What would you do?

posted 2 years ago in Rings
  • poll: Would you bring up the ring again, and ask to exchange it?
    Yes : (36 votes)
    97 %
    No : (1 votes)
    3 %
  • Post # 2
    Member
    5483 posts
    Bee Keeper
    • Wedding: October 2013

    mrsmay07:  awww thats sad! it was nice of you to pick it. it would probably depend on the cost. a $50 ring he wasnt thrilled with but would wear sometimes? sure, keep it. a $350 ring he said looks like 80’s wood paneling? no – back it goes!

    Post # 3
    Member
    2309 posts
    Buzzing bee

    My FI loves those wood rings. (He is a woodworker, so I think he appreciates that the style would be a reflection of some part of his personality). I think it works out best to show your man lots of options on rings and let him pick the one he wants. For my FIs band, I just put together a list of ones I liked for him to pick from. He’s not a jewelry guy, so he appreciates me making this easy 🙂 If your DH wants to keep it, I wouldn’t try and get him to return it. Sometimes a piece grows on someone and they end up liking it a lot even if they didn’t pick it out themselves. 

    Post # 4
    Member
    1177 posts
    Bumble bee

    wrkbrk:  +1 I think like you do!

    Post # 5
    Member
    5483 posts
    Bee Keeper
    • Wedding: October 2013

    Slick:  Great minds!! 🙂

    Post # 6
    Member
    92 posts
    Worker bee
    • Wedding: August 2002

    Send it back if you can. If he got you a ring you didn’t care for, even if you loved the sentiment, you would secretly hope he would send it back and look for a ring that was more your style.  The sentiment is already built in, because it shows that you care more about what he wants than asking him to wear something he doesn’t like. 

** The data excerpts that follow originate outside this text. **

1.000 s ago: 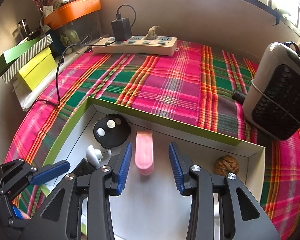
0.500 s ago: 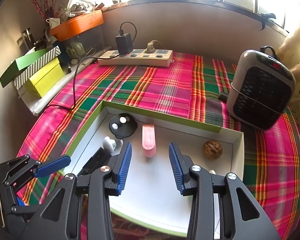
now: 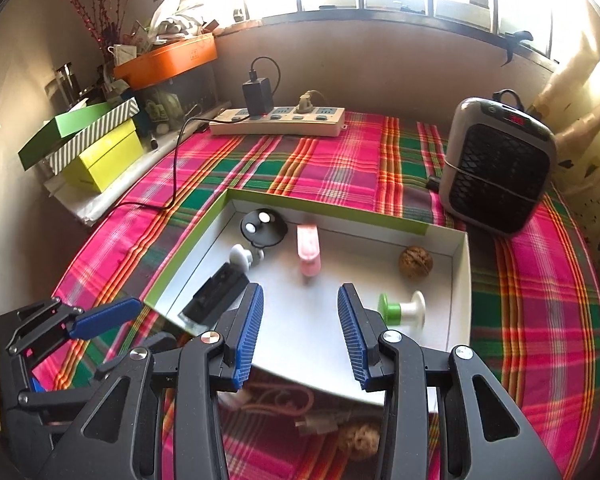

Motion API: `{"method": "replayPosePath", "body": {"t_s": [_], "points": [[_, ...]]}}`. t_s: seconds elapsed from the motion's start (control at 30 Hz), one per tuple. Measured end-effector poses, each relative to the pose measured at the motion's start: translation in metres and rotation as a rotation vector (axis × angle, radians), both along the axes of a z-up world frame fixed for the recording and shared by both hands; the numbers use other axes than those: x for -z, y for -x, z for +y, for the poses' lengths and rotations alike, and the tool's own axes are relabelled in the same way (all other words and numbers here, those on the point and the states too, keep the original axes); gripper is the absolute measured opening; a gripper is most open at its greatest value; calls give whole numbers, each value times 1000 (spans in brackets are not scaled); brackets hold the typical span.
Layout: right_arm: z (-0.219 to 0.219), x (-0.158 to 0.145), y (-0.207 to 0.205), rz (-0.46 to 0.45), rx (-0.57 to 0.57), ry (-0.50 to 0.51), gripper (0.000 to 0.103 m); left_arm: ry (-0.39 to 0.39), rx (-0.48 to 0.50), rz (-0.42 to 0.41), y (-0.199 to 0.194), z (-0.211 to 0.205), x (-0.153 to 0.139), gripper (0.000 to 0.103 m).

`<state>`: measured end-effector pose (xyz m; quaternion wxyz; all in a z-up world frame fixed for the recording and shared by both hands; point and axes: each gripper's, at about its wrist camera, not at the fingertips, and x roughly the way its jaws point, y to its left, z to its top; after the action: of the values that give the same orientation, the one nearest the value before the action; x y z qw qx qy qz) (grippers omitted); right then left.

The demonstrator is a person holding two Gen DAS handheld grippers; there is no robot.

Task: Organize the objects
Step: 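Open the right gripper to drop the pink clip while the left releases the black device in the tray, then withdraw both grippers from the tray toward the walnut and small jar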

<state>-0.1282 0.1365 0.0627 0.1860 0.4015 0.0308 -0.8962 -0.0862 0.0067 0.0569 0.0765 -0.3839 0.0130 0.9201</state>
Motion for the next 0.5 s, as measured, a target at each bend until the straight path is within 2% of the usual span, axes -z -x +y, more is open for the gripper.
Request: {"method": "replayPosePath", "body": {"t_s": [0.13, 0.23, 0.5], "points": [[5, -1, -12, 20, 10, -2, 41, -14, 1, -1, -6, -1, 1, 37], [13, 1, -23, 31, 27, -2, 45, -27, 1, -5, -11, -3, 4, 37], [31, 8, -43, 54, 80, -13, 46, -50, 25, -26, -20, -1, 14, 38]]}}
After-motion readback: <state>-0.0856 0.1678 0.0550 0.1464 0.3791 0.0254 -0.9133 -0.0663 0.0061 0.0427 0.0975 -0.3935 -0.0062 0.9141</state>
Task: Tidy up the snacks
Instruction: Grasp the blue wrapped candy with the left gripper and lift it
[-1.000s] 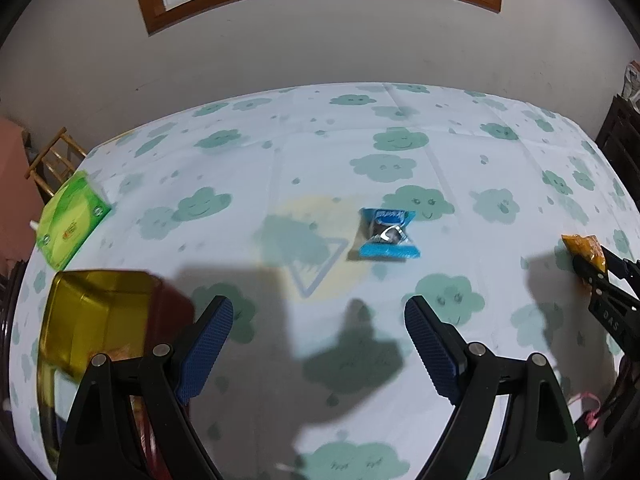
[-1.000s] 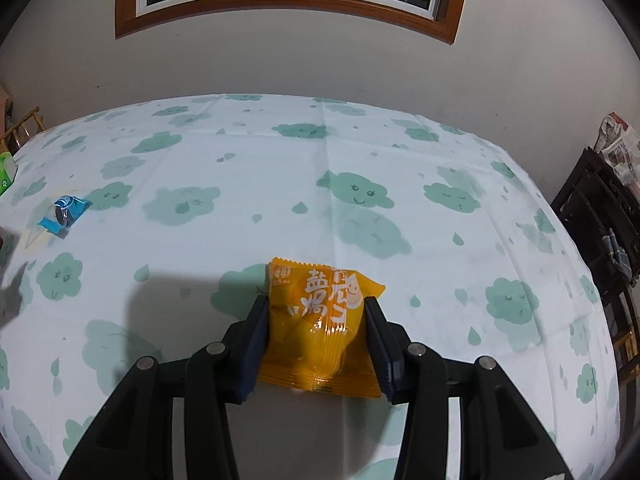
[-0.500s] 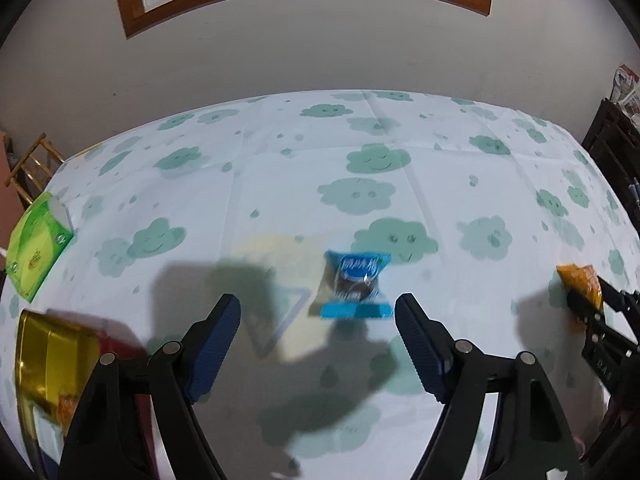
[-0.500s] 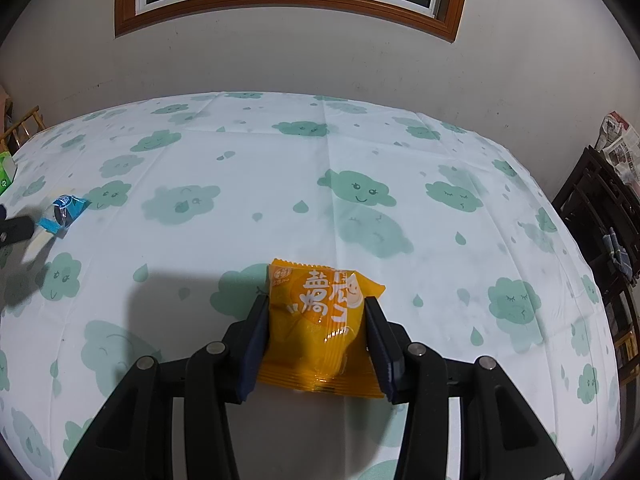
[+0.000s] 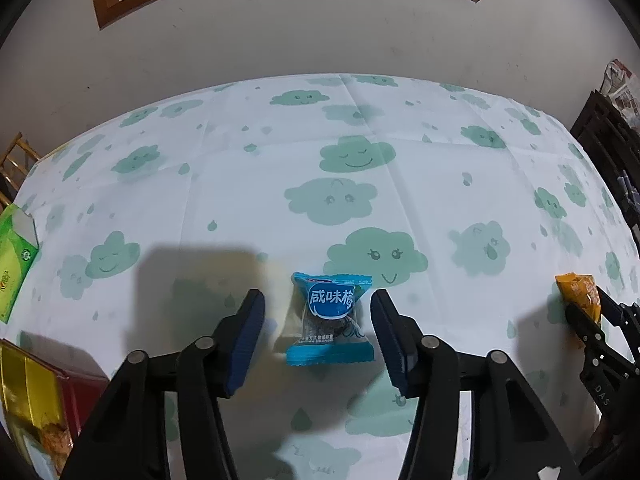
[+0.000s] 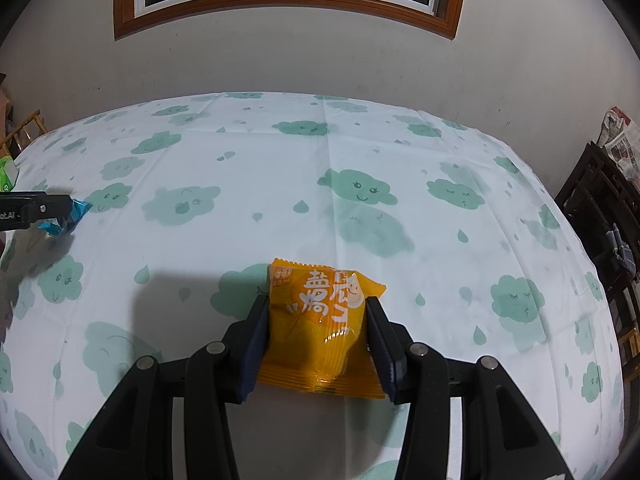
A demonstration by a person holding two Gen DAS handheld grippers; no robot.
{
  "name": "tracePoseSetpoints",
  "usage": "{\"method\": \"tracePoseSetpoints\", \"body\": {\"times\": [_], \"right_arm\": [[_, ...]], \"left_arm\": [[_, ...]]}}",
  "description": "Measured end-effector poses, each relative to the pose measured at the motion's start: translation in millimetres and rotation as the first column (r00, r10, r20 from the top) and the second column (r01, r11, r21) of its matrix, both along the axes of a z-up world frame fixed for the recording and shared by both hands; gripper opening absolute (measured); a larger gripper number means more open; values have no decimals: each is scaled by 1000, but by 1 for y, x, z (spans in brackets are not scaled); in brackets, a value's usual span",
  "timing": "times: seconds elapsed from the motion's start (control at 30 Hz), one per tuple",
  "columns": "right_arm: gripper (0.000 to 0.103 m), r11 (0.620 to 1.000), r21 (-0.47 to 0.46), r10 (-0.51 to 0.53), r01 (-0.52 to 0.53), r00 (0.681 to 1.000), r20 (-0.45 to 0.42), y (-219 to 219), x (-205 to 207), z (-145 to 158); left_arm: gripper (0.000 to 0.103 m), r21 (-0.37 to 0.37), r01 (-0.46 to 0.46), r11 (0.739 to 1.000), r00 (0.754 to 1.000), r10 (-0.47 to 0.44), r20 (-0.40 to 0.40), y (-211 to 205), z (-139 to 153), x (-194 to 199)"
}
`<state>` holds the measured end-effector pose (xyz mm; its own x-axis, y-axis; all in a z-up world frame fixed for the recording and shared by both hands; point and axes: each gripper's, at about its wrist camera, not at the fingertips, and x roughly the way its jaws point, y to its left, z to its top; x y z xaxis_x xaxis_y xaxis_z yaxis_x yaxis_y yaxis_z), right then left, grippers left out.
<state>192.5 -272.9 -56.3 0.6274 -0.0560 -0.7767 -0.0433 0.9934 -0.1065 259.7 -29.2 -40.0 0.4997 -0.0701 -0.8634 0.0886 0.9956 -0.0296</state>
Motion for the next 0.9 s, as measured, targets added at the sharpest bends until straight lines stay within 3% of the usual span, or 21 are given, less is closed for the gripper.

    Both of you were very sweet and your intentions were really good. 

    Post # 7
    Member
    1368 posts
    Bumble bee

    I wouldn’t want him wearing a ring he didn’t like just to please me, I would want him to tell me and either show me what he wants or go out together and find one both of us like.

    Post # 8
    Member
    2927 posts
    Sugar bee
    • Wedding: January 2011

    wrkbrk:  <~What she said. +1

    My DH is on his 5th ring….yup 5th. After #2 went MIA I started buying him the $15 tungsten ones from EBay. They are surprisingly great quality! I’d send back the wood ring and have him pick one (or more) that he likes! 

    Post # 9
    Member
    904 posts
    Busy bee
    • Wedding: January 1975

    mrsmay07:  I’d be sending that ring back and having him pick one he likes. I’d want that same respect for me, had the shoes been reversed. The sentiment won’t be taken away, it’ll still be there, even when he gets the new ring. That was very nice you thought of him in that ring, it seems that he also notices that. Just let him know it is okay to return that ring and find a new one (if that’s what you decide to do).

    Post # 10
    Member
    2584 posts
    Sugar bee
    • Wedding: April 2006

    mrsmay07:  my hubby has that same ring. The wood is a little lighter. He loves it!! If your hubby doesn’t I just exchange it. 

    Post # 11
    Member
    1106 posts
    Bumble bee

    I really don’t get the wood in lay rings I’m with your hubby on this one they remind me of those old wood in lay station wagons from the 60/70s! Lol I would go with a silver or black tungsten ring for $25 

    Post # 12
    Member
    1622 posts
    Bumble bee
    • Wedding: October 2014 - Cape May

    A+ for putting thought and sentiment into his ring. I believe he genuinely wants to wear his ring now that you explained why you picked it. With that said, I’d exchange it and ask him to help point me in the right direction. I would rather him be happy with the ring than try to save my ego. 

    Post # 13
    Member
    5262 posts
    Bee Keeper
    • Wedding: November 2009 - New York, NY

    I would exchange it for something he likes.

    Post # 14
    Member
    671 posts
    Busy bee
    • Wedding: September 2014

    mrsmay07:  Hmm it’s is a bit one sided really, women should love their rings but men can feel however they want! I guess because women’s rings are sometimes much more expensive and a proposal comes with it. If it was $50, keep it until he loses it. If it was $400, send it back. Make him choose his own ring, don’t go guessing again. 

    Post # 15
    Member
    2782 posts
    Sugar bee
    • Wedding: November 2013

    mrsmay07:  This is a hard one.  I know a ring is a little easier to return– but here’s another example:

    My husband and I have always shared cars from the start.  The car that I brought into the relationship had to be replaced in January, so I picked out a new car- he was totally cool with it and on board- it’s not the car he would have choosen for himself.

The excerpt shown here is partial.